Uittredingen, dat wil zeggen ervaringen waarbij men de indruk heeft dat het bewustzijn zich buiten het fysieke lichaam bevindt, komen volgens studies bij een relatief groot deel van de bevolking voor. Wat gebeurt er precies tijdens dergelijke buitenlichamelijke uitstapjes en wat zeggen ze over de aard van de mens en de werkelijkheid om hem heen? ParaVisie sprak met ervaringsdeskundige Hans den Haan. “Ik heb veel van mijn uittredingen geleerd, maar zou niemand adviseren er bewust mee te beginnen.”
In diverse oude geschriften en geloofsstromingen wordt het idee verkondigd dat lichaam en geest niet onlosmakelijk met elkaar verbonden zijn. Zo was de Griekse filosoof Plato ervan overtuigd dat wat we in ons leven zien, slechts een flauwe weerspiegeling is van hetgeen waarneembaar is op het moment dat onze geest van het fysieke, het stoffelijke, los zou zijn. Aristoteles verkondigde dat de geest het lichaam kon verlaten om met de doden te spreken. En sommige oosterse godsdiensten hebben het over een ‘ander lichaam’ in ‘andere sferen’. Het Tibetaanse boek van de Doden dient niet alleen als gids bij het sterven, maar beschrijft ook wat er na het overlijden met de menselijke geest gebeurt. Het Christendom, tot slot, schetst ons het beeld van hemel en hel waar we, na onze fysieke neergang, terecht kunnen komen.

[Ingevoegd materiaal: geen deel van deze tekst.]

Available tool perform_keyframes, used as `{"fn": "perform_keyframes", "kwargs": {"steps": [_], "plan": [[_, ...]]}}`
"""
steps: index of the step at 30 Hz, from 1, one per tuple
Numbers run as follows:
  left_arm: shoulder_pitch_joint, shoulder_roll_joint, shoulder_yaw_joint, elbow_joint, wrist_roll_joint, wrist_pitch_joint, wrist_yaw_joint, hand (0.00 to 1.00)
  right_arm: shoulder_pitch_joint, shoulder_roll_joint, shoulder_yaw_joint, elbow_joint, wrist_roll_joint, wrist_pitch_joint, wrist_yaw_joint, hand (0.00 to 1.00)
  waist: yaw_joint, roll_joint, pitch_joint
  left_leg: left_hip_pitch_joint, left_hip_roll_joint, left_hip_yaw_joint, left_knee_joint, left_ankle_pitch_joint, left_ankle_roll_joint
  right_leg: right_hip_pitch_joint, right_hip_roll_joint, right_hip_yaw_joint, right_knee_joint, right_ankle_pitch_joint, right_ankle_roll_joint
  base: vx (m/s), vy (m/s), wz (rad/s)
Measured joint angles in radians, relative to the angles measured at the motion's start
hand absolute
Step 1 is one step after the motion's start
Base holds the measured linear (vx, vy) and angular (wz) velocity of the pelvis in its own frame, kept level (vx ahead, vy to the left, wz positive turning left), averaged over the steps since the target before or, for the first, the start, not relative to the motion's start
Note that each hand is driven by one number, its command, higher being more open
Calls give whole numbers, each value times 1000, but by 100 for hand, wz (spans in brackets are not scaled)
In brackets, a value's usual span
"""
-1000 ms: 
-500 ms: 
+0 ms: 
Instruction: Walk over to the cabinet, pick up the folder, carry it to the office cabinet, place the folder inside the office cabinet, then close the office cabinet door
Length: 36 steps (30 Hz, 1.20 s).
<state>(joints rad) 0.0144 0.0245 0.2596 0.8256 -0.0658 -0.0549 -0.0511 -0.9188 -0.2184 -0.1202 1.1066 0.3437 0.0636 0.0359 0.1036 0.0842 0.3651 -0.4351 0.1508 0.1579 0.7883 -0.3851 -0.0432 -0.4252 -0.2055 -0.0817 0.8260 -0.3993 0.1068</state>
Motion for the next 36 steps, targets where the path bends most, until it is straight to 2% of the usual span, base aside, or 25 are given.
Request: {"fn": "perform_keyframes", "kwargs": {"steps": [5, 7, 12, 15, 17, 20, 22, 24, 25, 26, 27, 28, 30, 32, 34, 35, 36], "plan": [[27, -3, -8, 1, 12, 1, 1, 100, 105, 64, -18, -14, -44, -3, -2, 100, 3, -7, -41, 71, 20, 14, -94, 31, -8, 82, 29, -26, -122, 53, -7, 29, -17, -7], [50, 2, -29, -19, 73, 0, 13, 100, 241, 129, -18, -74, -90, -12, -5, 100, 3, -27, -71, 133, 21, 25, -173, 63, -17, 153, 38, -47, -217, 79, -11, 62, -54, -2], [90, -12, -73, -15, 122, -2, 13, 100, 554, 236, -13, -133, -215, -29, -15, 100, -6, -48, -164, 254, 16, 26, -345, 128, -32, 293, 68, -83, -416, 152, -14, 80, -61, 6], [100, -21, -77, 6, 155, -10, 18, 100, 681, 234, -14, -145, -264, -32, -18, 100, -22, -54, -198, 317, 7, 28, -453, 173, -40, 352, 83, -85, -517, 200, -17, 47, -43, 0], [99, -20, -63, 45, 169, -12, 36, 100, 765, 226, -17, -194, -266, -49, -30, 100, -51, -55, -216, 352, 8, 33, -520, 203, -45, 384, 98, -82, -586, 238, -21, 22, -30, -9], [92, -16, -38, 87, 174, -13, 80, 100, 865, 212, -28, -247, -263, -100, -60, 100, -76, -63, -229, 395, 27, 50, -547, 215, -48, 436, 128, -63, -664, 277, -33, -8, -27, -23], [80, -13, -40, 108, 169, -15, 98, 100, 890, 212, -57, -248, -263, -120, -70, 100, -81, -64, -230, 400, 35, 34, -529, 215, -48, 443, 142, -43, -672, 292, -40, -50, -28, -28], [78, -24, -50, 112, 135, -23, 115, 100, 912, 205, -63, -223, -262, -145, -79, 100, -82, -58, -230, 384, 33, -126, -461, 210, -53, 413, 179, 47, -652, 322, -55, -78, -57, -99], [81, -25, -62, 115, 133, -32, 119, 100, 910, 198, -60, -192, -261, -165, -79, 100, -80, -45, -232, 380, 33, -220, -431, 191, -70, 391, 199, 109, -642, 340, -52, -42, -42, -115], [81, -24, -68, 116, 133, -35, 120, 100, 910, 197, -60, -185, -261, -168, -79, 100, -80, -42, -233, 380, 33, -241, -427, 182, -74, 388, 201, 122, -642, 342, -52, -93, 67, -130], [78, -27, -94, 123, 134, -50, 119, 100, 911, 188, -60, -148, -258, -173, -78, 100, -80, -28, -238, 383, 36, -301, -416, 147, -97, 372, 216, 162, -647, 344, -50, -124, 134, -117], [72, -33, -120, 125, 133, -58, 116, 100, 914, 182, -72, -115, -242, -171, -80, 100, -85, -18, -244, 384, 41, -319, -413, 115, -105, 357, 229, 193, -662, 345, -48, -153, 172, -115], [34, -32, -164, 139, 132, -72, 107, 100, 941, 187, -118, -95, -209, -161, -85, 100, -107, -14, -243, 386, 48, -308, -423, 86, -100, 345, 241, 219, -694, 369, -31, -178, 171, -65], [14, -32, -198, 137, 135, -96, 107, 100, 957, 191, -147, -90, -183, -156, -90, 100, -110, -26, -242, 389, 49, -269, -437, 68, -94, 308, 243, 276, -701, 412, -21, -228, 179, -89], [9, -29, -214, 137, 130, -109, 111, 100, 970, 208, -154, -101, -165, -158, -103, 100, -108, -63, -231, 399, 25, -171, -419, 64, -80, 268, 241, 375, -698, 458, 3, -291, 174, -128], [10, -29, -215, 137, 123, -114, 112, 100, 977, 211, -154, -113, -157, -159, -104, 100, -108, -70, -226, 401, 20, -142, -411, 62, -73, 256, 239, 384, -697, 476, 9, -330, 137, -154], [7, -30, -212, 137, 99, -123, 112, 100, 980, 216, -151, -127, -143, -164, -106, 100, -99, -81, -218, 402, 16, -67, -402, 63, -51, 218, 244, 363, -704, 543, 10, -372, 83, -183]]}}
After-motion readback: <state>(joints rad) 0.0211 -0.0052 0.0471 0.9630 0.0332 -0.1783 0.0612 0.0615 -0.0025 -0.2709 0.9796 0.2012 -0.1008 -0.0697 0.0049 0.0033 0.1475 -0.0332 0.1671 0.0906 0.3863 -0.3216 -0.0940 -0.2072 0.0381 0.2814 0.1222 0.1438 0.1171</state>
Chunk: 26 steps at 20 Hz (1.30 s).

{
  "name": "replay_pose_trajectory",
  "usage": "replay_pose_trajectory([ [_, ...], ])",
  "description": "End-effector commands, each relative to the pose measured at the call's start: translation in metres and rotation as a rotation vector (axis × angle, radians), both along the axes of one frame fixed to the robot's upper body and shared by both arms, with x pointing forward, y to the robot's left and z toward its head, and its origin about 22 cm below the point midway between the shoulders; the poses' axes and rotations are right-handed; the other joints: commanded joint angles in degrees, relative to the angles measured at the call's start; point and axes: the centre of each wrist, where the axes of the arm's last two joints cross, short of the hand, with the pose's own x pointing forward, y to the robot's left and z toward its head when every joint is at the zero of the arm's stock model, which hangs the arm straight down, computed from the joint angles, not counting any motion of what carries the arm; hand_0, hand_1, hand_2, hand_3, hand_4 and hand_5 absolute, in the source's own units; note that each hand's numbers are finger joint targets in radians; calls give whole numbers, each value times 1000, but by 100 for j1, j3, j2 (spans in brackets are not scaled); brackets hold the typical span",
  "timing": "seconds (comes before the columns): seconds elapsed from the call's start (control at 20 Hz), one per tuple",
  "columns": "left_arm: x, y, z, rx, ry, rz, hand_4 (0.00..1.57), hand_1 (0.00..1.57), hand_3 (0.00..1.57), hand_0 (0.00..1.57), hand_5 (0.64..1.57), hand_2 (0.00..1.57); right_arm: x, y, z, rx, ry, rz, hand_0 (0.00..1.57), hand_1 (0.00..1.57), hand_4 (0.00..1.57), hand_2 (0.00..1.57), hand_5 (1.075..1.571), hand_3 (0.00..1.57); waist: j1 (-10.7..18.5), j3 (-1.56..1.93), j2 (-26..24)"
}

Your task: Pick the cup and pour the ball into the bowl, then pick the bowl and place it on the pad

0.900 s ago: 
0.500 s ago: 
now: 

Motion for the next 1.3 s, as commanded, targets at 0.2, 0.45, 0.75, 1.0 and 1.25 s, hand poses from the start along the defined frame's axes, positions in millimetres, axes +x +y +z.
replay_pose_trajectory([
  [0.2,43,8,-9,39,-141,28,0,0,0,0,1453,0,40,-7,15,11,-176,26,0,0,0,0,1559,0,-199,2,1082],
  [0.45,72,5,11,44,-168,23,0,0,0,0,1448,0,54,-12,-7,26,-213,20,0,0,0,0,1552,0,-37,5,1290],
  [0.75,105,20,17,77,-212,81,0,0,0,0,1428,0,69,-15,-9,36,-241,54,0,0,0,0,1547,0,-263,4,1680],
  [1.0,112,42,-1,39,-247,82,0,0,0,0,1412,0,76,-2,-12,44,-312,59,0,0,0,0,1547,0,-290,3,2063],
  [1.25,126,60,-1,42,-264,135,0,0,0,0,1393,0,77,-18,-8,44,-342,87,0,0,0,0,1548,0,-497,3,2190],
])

Uittredingen blijken echter ook onafhankelijk van het stervensproces plaats te vinden.
Belangstelling voor het fenomeen heeft altijd bestaan, maar degelijke onderzoeksmiddelen en –methoden ontbreken lange tijd. De opkomst van de rationele wetenschap, waar nauwelijks ruimte wordt gelaten voor niet aantoonbare verschijnselen, zoekt de oorzaak van de ingrijpende uittredingservaringen vooral in de hersenen. Maar voor mensen die ze meemaken lijkt deze verklaring absoluut ontoereikend.
Zij wijzen op de echtheid en intensiteit van hun ervaringen en op de buitenzintuiglijke waarnemingen die ze doen. Het is dan ook niet verwonderlijk dat Hans den Haan, geïnteresseerd in wetenschap en nuchter opgevoed, in een intellectuele spagaat belandt op het moment dat hij rond zijn achttiende levensjaar met het verschijnsel geconfronteerd wordt. Zijn drang om de werkelijkheid te doorgronden doet hem besluiten een persoonlijke queeste naar de aard van het fenomeen te ondernemen.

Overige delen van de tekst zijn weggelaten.